== Task goal ==
Instruction for the entries that follow: retype exactly the lines from the line with "The point at (192, 67)" to the line with "Spatial annotation of", both included, and omit all others.

START Data extract

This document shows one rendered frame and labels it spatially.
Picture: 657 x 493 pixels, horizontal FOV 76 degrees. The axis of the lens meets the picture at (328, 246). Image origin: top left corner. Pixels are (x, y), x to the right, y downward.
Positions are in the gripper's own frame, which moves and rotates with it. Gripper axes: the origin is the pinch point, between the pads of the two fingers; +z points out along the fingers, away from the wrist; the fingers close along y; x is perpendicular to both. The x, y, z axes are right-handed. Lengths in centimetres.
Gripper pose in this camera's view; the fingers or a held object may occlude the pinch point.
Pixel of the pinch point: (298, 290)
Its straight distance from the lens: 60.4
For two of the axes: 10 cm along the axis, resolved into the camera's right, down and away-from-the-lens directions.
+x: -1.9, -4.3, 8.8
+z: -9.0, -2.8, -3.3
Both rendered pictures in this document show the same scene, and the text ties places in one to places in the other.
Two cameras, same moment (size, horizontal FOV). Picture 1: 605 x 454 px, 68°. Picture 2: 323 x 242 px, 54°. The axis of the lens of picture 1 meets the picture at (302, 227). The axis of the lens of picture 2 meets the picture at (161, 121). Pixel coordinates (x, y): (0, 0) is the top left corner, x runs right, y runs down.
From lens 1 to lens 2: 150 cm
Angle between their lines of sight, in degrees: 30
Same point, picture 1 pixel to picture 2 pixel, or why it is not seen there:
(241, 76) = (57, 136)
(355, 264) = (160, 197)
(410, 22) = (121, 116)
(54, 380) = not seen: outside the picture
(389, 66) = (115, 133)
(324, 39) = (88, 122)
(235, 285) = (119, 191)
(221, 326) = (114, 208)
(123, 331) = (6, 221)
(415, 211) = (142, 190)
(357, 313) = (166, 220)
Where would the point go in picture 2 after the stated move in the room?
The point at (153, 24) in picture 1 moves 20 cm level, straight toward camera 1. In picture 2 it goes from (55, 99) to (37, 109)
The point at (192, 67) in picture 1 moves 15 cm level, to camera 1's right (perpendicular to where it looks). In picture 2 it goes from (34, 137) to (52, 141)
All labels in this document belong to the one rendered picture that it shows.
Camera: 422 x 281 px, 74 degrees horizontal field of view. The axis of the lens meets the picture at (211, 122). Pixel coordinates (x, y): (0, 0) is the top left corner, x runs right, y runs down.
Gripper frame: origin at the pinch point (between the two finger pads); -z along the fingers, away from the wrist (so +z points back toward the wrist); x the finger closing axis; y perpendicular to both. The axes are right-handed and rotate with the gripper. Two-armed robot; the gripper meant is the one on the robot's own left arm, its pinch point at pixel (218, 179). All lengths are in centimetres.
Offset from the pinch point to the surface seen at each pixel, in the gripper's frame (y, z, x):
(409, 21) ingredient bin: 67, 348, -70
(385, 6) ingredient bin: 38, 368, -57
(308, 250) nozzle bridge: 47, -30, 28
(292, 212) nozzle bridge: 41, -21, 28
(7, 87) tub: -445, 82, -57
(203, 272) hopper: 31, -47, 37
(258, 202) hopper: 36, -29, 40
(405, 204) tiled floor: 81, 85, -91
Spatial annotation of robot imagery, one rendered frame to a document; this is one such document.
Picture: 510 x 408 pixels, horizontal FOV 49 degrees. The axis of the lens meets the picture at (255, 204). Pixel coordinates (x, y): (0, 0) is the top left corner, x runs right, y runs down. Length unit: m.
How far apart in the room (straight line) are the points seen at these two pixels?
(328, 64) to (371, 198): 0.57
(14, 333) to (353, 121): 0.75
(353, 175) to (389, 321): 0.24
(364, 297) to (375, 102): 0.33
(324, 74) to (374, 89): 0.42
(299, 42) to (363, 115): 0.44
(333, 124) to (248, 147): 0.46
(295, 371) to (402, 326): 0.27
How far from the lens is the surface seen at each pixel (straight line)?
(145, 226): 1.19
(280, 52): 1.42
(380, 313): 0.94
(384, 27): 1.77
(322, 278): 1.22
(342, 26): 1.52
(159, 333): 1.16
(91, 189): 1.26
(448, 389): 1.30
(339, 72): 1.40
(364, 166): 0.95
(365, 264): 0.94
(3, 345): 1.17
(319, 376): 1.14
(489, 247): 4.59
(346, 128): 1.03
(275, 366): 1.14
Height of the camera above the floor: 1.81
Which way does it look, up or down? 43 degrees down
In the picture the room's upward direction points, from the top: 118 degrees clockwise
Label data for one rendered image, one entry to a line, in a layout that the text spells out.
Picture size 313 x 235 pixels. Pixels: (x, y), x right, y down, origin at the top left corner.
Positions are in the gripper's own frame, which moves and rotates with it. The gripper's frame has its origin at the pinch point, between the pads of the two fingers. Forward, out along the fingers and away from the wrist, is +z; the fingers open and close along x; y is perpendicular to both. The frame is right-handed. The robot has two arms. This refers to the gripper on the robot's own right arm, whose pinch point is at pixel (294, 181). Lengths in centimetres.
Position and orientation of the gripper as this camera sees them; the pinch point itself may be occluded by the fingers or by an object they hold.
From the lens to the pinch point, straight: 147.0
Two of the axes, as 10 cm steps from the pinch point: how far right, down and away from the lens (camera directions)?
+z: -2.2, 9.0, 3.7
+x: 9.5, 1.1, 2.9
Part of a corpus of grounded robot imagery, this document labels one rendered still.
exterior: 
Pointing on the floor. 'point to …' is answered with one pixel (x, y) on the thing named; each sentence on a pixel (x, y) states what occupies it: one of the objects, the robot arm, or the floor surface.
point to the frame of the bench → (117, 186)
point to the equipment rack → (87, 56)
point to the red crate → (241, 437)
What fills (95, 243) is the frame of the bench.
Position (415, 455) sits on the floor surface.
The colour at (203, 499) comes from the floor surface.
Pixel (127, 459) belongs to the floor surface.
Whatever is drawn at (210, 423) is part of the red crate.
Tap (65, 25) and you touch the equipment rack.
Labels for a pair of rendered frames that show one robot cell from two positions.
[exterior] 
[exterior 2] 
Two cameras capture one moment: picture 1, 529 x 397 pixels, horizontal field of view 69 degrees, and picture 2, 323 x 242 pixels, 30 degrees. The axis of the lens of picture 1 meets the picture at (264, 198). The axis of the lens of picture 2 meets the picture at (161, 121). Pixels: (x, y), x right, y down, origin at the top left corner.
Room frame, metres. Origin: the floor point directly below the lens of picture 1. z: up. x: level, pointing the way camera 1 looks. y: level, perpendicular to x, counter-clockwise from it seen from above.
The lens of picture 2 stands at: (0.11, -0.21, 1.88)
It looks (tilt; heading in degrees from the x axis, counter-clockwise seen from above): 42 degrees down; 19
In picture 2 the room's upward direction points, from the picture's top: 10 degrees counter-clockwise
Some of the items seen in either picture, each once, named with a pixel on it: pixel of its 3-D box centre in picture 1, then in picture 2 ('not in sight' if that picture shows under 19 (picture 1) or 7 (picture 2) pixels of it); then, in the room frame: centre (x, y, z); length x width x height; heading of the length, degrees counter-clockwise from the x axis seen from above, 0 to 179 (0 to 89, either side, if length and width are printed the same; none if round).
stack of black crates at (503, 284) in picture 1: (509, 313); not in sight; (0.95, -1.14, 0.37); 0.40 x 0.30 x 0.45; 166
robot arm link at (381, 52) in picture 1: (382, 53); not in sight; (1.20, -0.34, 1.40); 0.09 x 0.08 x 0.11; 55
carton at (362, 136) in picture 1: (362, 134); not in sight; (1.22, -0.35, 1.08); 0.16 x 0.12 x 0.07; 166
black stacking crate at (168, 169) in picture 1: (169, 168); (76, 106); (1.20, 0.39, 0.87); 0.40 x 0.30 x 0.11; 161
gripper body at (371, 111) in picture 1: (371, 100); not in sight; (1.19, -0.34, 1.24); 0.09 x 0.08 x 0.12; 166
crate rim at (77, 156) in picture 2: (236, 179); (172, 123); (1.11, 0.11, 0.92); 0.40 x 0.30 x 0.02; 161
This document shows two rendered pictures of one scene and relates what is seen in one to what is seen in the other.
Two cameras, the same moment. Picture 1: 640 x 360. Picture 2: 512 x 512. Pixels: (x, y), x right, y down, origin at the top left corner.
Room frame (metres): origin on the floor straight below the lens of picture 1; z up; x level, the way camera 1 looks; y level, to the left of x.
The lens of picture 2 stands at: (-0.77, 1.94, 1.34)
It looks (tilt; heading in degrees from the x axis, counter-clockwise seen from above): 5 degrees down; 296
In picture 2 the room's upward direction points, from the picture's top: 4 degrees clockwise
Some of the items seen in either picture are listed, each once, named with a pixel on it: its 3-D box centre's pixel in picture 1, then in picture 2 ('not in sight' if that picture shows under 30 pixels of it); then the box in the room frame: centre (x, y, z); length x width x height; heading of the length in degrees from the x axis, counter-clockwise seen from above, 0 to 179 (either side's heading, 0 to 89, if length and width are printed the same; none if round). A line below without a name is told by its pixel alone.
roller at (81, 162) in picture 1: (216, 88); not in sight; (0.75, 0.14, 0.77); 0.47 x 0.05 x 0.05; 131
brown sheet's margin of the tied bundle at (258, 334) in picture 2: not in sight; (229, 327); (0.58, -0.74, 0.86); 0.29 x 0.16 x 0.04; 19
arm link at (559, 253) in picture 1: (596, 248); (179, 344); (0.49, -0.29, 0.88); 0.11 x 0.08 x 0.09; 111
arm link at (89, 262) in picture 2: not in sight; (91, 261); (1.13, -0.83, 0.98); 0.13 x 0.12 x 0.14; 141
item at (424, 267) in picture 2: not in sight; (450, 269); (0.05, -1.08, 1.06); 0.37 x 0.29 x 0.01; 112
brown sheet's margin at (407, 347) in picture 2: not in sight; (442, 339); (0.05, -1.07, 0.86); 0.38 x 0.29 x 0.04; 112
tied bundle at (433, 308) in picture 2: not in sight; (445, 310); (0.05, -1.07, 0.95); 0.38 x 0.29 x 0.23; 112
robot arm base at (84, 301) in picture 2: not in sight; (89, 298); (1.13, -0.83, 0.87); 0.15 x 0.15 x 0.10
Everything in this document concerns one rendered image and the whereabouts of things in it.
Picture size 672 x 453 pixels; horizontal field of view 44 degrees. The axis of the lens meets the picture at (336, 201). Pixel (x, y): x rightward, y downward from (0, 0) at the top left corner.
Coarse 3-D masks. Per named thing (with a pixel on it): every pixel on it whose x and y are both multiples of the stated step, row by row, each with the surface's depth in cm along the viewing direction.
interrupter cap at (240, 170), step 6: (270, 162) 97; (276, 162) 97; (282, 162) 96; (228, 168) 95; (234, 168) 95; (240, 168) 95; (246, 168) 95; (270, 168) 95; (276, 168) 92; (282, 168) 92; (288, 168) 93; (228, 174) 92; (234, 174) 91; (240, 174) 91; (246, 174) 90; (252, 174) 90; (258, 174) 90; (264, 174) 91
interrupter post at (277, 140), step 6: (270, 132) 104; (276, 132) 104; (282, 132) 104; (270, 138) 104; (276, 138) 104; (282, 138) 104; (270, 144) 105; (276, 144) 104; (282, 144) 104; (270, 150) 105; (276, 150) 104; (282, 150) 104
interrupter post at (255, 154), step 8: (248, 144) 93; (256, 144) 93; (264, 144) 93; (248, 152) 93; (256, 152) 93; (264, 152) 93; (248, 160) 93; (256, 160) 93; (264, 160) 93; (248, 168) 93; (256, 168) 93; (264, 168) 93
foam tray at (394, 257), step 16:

END Data extract

== Written response ==
The point at (192, 67) in picture 1 moves 15 cm level, to camera 1's right (perpendicular to where it looks). In picture 2 it goes from (34, 137) to (52, 141)
All labels in this document belong to the one rendered picture that it shows.
Camera: 422 x 281 px, 74 degrees horizontal field of view. The axis of the lens meets the picture at (211, 122). Pixel coordinates (x, y): (0, 0) is the top left corner, x runs right, y runs down.
Gripper frame: origin at the pinch point (between the two finger pads); -z along the fingers, away from the wrist (so +z points back toward the wrist); x the finger closing axis; y perpendicular to both. The axes are right-handed and rotate with the gripper. Two-armed robot; the gripper meant is the one on the robot's own left arm, its pinch point at pixel (218, 179). All lengths are in centimetres.
Offset from the pinch point to the surface seen at each pixel, in the gripper's frame (y, z, x):
(409, 21) ingredient bin: 67, 348, -70
(385, 6) ingredient bin: 38, 368, -57
(308, 250) nozzle bridge: 47, -30, 28
(292, 212) nozzle bridge: 41, -21, 28
(7, 87) tub: -445, 82, -57
(203, 272) hopper: 31, -47, 37
(258, 202) hopper: 36, -29, 40
(405, 204) tiled floor: 81, 85, -91
Spatial annotation of robot imagery, one rendered frame to a document; this is one such document.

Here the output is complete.